Juru Bicara KPK, Budi Prasetyo, menyatakan bahwa evaluasi awal ini masih bersifat internal dan belum final. Kendati demikian, pihak KPK telah berkoordinasi dengan Badan Pemeriksa Keuangan (BPK) Republik Indonesia untuk membahas temuan awal ini. “Kami telah berkomunikasi dengan rekan-rekan di BPK, namun ini adalah hitungan sementara. BPK akan melakukan penghitungan dengan lebih mendetail nantinya,” ungkap Budi saat konferensi pers di Gedung Merah Putih KPK, Jakarta, pada hari Senin.
Sebelumnya, KPK memulai penyidikan terkait kasus ini pada 9 Agustus 2025 setelah mendapatkan keterangan dari mantan Menteri Agama, Yaqut Cholil Qoumas, pada tanggal 7 Agustus 2025. Pengumuman ini dilontarkan setelah KPK mendapatkan penjelasan dari pihak terkait, yang sejatinya memberikan gambaran lebih utuh mengenai potensi pelanggaran yang terjadi dalam proses pengalokasian kuota.
Sejalan dengan itu, KPK juga berencana melakukan pemanggilan ulang terhadap Yaqut Cholil Qoumas. Selain pengusutan yang dilakukan KPK, Pansus Angket Haji di DPR RI juga sebelumnya mengungkap berbagai kejanggalan dalam pelaksanaan ibadah haji di tahun 2024. Salah satu fokus utama mereka adalah terkait dengan pembagian kuota tambahan haji yang diterima dari Pemerintah Arab Saudi.
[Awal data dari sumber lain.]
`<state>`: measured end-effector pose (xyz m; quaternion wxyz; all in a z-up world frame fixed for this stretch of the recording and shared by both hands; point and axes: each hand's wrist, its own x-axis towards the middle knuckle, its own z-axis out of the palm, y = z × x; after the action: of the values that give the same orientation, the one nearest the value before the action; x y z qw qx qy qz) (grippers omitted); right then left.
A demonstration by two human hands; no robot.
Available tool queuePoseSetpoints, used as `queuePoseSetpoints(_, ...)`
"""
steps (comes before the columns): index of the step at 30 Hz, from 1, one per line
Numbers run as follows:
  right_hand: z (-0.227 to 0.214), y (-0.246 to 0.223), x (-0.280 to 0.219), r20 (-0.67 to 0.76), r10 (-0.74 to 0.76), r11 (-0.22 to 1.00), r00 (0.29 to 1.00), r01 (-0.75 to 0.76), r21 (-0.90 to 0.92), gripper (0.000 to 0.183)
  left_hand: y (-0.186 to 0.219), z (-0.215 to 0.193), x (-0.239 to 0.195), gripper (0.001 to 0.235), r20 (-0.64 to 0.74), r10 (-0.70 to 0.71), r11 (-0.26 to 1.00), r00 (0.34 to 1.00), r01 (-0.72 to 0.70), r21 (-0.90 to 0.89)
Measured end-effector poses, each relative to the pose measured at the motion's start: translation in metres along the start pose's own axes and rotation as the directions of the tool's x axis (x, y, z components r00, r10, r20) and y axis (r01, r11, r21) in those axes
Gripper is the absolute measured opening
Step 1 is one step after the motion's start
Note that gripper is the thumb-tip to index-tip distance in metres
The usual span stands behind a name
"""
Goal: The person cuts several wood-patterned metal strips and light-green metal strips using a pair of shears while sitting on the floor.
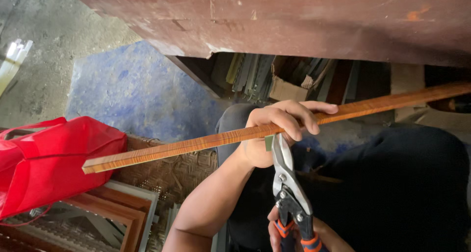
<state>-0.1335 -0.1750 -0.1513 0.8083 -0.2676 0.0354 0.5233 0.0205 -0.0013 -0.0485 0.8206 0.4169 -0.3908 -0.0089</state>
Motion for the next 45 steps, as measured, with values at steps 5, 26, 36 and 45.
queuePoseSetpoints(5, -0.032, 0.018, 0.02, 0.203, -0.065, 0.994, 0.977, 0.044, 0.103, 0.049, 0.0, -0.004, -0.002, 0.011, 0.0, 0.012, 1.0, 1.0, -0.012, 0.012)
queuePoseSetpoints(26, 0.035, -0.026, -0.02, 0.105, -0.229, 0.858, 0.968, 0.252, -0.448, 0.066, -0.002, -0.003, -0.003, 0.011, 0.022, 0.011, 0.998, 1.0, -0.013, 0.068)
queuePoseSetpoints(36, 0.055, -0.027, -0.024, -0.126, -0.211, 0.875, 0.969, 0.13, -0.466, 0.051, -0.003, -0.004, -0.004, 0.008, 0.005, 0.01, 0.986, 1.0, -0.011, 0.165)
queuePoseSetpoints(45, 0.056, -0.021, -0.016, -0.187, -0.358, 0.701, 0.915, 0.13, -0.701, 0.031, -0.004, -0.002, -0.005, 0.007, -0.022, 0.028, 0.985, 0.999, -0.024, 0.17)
Dalam pengalokasian tersebut, Kementerian Agama dituduh telah memberikan pembagian kuota dengan cara yang dianggap tidak sesuai, yaitu 50:50 dari total 20.000 kuota tambahan. Mereka memberikan 10.000 kuota untuk haji reguler dan 10.000 kuota untuk haji khusus. Padahal, menurut Pasal 64 dari Undang-Undang Nomor 8 Tahun 2019 tentang Penyelenggaraan Ibadah Haji dan Umrah, ketentuan yang tepat adalah kuota haji khusus seharusnya mendapat porsi delapan persen, sedangkan kuota haji reguler seharusnya mendapatkan 92 persen.
Kondisi ini mengindikasikan adanya kekacauan dalam pengelolaan kuota haji yang seharusnya lebih transparan dan akuntabel. Dengan kerugian awal yang diungkapkan oleh KPK, pertanyaan besar tentang integritas dan transparansi dalam penyelenggaraan ibadah haji di Indonesia pun kembali muncul ke permukaan. Aparat hukum dan pihak terkait tentu perlu memberikan penjelasan mendalam untuk menjawab keresahan publik terkait permasalahan ini.